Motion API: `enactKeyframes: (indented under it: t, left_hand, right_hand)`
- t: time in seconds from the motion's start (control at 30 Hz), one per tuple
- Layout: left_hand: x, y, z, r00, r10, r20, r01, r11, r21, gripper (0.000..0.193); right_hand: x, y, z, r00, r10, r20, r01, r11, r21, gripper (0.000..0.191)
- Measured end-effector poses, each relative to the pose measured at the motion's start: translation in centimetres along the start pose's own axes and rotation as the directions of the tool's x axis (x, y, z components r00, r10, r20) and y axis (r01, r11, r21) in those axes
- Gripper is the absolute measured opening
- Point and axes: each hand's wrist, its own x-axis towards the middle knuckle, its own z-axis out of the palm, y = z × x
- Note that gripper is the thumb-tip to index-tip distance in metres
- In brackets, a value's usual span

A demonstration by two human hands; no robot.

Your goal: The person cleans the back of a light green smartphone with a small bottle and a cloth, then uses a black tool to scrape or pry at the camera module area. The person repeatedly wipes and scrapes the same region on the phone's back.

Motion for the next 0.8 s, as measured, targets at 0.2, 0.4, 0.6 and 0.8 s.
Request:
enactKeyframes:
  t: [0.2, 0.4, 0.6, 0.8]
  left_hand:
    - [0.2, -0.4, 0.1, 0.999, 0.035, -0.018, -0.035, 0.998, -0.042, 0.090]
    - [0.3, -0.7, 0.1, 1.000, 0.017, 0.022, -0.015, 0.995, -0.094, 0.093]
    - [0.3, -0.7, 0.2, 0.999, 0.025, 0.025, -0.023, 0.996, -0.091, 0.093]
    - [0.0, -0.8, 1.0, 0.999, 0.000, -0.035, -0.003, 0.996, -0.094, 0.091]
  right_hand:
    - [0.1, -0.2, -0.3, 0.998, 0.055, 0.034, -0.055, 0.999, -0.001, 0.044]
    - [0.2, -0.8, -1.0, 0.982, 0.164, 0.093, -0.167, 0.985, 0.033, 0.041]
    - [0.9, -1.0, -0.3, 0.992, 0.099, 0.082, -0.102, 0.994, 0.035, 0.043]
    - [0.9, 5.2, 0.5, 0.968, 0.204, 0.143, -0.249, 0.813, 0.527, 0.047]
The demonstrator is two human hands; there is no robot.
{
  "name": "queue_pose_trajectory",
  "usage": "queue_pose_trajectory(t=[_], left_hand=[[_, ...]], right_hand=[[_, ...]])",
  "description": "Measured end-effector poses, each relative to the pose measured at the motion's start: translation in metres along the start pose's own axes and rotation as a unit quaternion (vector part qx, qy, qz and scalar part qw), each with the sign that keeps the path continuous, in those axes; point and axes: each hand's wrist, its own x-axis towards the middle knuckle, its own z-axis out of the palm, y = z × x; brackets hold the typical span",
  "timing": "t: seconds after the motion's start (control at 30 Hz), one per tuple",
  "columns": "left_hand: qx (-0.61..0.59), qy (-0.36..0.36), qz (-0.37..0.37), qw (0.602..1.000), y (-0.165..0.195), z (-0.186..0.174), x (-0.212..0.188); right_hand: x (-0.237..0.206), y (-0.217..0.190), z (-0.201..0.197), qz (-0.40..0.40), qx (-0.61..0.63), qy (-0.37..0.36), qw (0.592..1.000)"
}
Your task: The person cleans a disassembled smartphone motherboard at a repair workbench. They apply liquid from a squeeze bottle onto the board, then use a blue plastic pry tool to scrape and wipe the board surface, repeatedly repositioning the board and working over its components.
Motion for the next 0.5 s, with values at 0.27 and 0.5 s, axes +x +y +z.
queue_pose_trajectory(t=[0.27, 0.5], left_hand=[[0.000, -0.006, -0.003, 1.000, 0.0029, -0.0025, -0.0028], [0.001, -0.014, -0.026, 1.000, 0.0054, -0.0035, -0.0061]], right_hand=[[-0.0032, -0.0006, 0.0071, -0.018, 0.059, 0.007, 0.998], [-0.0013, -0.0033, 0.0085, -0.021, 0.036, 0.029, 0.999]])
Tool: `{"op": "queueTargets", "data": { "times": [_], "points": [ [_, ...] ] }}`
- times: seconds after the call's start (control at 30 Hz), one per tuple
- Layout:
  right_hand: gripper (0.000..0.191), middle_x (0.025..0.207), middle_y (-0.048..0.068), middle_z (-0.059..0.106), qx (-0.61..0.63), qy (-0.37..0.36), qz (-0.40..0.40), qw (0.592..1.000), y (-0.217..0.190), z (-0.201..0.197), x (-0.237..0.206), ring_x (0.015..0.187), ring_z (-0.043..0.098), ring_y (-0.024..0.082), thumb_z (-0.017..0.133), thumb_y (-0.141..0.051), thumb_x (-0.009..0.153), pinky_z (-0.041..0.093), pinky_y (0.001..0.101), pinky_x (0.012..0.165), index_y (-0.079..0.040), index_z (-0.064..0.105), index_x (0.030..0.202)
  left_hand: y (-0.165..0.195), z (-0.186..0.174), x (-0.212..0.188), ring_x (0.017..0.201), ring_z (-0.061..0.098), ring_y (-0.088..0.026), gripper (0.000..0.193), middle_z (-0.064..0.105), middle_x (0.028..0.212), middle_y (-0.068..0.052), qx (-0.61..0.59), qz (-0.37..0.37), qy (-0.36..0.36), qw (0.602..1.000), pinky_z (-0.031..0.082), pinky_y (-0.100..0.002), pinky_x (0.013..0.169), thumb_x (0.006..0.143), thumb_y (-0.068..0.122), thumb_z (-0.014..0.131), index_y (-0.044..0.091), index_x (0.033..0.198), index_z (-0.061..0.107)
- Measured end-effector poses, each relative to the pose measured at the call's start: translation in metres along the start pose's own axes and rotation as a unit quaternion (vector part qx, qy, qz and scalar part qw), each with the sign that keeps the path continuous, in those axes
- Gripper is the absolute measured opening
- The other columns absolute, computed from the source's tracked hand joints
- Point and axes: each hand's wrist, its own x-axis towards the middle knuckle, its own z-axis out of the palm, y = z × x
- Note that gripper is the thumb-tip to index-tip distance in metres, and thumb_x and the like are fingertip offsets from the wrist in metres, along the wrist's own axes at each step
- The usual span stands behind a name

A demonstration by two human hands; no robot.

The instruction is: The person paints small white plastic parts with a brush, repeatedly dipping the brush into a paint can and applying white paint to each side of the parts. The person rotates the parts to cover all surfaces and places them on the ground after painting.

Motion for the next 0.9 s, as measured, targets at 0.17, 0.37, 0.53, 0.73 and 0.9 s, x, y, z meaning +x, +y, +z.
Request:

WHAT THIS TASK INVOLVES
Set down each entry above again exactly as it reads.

EXERCISE ANSWER
Motion API: `enactKeyframes: (indented under it: t, left_hand, right_hand)`
- t: time in seconds from the motion's start (control at 30 Hz), one per tuple
- Layout: left_hand: x, y, z, r00, r10, r20, r01, r11, r21, gripper (0.000..0.193); right_hand: x, y, z, r00, r10, r20, r01, r11, r21, gripper (0.000..0.191)
- Measured end-effector poses, each relative to the pose measured at the motion's start: translation in centimetres along the start pose's own axes and rotation as the directions of the tool's x axis (x, y, z components r00, r10, r20) and y axis (r01, r11, r21) in those axes
- Gripper is the absolute measured opening
- Point and axes: each hand's wrist, its own x-axis towards the middle knuckle, its own z-axis out of the palm, y = z × x
- Note that gripper is the thumb-tip to index-tip distance in metres
- In brackets, a value's usual span

A demonstration by two human hands; no robot.

Your goal: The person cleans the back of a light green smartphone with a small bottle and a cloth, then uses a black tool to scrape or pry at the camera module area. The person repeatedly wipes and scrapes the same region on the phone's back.

Motion for the next 0.8 s, as measured, targets at 0.2, 0.4, 0.6 and 0.8 s.
Request:
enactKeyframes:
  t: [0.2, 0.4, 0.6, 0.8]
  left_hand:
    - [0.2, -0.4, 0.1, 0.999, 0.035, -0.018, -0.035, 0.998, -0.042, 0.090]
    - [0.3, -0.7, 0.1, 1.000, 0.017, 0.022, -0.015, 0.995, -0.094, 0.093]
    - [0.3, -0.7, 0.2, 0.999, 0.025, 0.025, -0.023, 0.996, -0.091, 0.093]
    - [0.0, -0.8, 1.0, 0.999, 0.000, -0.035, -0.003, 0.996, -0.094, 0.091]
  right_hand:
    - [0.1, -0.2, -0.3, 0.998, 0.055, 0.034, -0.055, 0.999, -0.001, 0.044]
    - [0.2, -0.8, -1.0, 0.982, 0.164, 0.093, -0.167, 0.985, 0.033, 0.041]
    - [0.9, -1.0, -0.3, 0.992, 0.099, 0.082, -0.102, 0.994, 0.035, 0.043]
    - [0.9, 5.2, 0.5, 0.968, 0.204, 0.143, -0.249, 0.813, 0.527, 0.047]
The demonstrator is two human hands; there is no robot.
{
  "name": "queue_pose_trajectory",
  "usage": "queue_pose_trajectory(t=[_], left_hand=[[_, ...]], right_hand=[[_, ...]])",
  "description": "Measured end-effector poses, each relative to the pose measured at the motion's start: translation in metres along the start pose's own axes and rotation as a unit quaternion (vector part qx, qy, qz and scalar part qw), each with the sign that keeps the path continuous, in those axes; point and axes: each hand's wrist, its own x-axis towards the middle knuckle, its own z-axis out of the palm, y = z × x; brackets hold the typical span",
  "timing": "t: seconds after the motion's start (control at 30 Hz), one per tuple",
  "columns": "left_hand: qx (-0.61..0.59), qy (-0.36..0.36), qz (-0.37..0.37), qw (0.602..1.000), y (-0.165..0.195), z (-0.186..0.174), x (-0.212..0.188); right_hand: x (-0.237..0.206), y (-0.217..0.190), z (-0.201..0.197), qz (-0.40..0.40), qx (-0.61..0.63), qy (-0.37..0.36), qw (0.592..1.000)"
}
Your task: The person cleans a disassembled smartphone motherboard at a repair workbench. They apply liquid from a squeeze bottle onto the board, then use a blue plastic pry tool to scrape and wipe the board surface, repeatedly repositioning the board and working over its components.
Motion for the next 0.5 s, with values at 0.27 and 0.5 s, axes +x +y +z.
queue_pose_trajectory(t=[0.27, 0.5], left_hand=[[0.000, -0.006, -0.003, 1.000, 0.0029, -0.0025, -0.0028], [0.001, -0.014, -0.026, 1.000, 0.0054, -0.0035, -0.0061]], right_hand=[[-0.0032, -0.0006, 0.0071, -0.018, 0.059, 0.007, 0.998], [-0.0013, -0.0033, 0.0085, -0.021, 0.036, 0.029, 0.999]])
Tool: `{"op": "queueTargets", "data": { "times": [_], "points": [ [_, ...] ] }}`
- times: seconds after the call's start (control at 30 Hz), one per tuple
- Layout:
  right_hand: gripper (0.000..0.191), middle_x (0.025..0.207), middle_y (-0.048..0.068), middle_z (-0.059..0.106), qx (-0.61..0.63), qy (-0.37..0.36), qz (-0.40..0.40), qw (0.592..1.000), y (-0.217..0.190), z (-0.201..0.197), x (-0.237..0.206), ring_x (0.015..0.187), ring_z (-0.043..0.098), ring_y (-0.024..0.082), thumb_z (-0.017..0.133), thumb_y (-0.141..0.051), thumb_x (-0.009..0.153), pinky_z (-0.041..0.093), pinky_y (0.001..0.101), pinky_x (0.012..0.165), index_y (-0.079..0.040), index_z (-0.064..0.105), index_x (0.030..0.202)
  left_hand: y (-0.165..0.195), z (-0.186..0.174), x (-0.212..0.188), ring_x (0.017..0.201), ring_z (-0.061..0.098), ring_y (-0.088..0.026), gripper (0.000..0.193), middle_z (-0.064..0.105), middle_x (0.028..0.212), middle_y (-0.068..0.052), qx (-0.61..0.59), qz (-0.37..0.37), qy (-0.36..0.36), qw (0.602..1.000), pinky_z (-0.031..0.082), pinky_y (-0.100..0.002), pinky_x (0.013..0.169), thumb_x (0.006..0.143), thumb_y (-0.068..0.122), thumb_z (-0.014..0.131), index_y (-0.044..0.091), index_x (0.033..0.198), index_z (-0.061..0.107)
- Measured end-effector poses, each relative to the pose measured at the call's start: translation in metres along the start pose's own axes and rotation as a unit quaternion (vector part qx, qy, qz and scalar part qw), each with the sign that keeps the path continuous, in those axes
- Gripper is the absolute measured opening
- The other columns absolute, computed from the source's tracked hand joints
- Point and axes: each hand's wrist, its own x-axis towards the middle knuckle, its own z-axis out of the palm, y = z × x
- Note that gripper is the thumb-tip to index-tip distance in metres, and thumb_x and the like are fingertip offsets from the wrist in metres, along the wrist's own axes at each step
- The usual span stands behind a name

A demonstration by two human hands; no robot.

The instruction is: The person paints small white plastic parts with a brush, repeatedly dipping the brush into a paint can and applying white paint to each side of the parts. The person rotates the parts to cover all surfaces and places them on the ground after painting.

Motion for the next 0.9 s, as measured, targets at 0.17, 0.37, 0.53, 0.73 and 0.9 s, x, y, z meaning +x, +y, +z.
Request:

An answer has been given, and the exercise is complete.